WHAT YOU SHOULD DO: In the listing below, find each line that holds the string "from" and copy it.

SOURCE MATERIAL:
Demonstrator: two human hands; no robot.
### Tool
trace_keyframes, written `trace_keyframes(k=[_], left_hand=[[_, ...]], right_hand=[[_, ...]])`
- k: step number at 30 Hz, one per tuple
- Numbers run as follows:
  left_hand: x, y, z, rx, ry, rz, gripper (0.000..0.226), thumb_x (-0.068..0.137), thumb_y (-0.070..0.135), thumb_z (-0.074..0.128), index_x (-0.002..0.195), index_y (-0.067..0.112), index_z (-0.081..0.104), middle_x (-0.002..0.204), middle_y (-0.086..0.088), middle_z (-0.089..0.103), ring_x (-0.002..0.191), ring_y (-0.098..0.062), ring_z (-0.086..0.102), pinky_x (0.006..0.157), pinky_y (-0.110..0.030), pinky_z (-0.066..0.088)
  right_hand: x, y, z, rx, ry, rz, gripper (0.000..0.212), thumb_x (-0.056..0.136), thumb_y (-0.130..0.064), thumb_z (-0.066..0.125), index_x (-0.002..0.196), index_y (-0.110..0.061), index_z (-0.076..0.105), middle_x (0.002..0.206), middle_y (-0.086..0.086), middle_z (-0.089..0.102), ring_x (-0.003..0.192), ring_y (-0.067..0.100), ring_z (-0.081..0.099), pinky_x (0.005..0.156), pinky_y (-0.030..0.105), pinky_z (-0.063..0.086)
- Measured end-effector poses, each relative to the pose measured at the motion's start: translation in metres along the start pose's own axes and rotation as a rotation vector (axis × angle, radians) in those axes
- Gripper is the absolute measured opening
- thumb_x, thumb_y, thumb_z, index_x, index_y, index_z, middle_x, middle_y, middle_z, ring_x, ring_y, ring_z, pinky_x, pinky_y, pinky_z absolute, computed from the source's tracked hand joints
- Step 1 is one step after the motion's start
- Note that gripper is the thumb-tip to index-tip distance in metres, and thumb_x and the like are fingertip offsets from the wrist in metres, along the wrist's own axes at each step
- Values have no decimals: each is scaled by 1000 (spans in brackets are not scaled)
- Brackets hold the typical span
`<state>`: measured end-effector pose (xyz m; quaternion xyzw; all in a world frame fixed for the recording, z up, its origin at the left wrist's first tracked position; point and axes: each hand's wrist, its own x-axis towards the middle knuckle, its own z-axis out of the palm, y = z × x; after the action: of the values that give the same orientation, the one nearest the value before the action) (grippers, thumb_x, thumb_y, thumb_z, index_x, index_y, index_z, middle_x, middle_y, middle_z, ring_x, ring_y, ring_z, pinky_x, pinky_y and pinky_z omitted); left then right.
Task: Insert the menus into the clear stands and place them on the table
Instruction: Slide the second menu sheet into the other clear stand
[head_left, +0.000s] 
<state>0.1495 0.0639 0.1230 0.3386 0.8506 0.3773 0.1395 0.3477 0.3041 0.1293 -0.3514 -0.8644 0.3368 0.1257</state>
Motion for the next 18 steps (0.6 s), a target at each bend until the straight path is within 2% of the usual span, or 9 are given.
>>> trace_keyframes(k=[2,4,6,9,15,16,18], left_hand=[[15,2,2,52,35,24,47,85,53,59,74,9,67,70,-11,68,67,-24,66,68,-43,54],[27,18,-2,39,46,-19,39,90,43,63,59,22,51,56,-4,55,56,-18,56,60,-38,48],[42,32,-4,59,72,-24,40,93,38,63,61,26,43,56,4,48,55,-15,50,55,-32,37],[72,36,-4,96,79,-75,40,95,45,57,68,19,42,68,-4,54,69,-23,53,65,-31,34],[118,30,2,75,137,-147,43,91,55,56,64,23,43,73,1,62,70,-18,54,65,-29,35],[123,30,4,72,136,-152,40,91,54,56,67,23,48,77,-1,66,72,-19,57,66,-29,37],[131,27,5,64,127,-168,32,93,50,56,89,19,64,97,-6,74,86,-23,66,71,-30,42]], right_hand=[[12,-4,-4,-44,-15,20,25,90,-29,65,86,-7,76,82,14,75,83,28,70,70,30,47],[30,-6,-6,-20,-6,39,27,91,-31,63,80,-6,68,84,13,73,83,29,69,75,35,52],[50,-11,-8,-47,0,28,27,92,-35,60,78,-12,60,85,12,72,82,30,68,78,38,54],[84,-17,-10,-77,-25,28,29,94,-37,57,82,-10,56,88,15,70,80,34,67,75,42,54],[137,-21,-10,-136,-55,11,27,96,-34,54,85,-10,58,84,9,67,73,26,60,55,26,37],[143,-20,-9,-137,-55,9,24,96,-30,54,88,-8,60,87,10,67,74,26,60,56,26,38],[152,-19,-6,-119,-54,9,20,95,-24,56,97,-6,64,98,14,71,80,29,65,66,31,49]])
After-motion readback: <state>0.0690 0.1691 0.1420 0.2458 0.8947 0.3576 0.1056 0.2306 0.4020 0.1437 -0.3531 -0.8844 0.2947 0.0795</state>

WRITTEN REPLY:
- thumb_x, thumb_y, thumb_z, index_x, index_y, index_z, middle_x, middle_y, middle_z, ring_x, ring_y, ring_z, pinky_x, pinky_y, pinky_z absolute, computed from the source's tracked hand joints
- Note that gripper is the thumb-tip to index-tip distance in metres, and thumb_x and the like are fingertip offsets from the wrist in metres, along the wrist's own axes at each step

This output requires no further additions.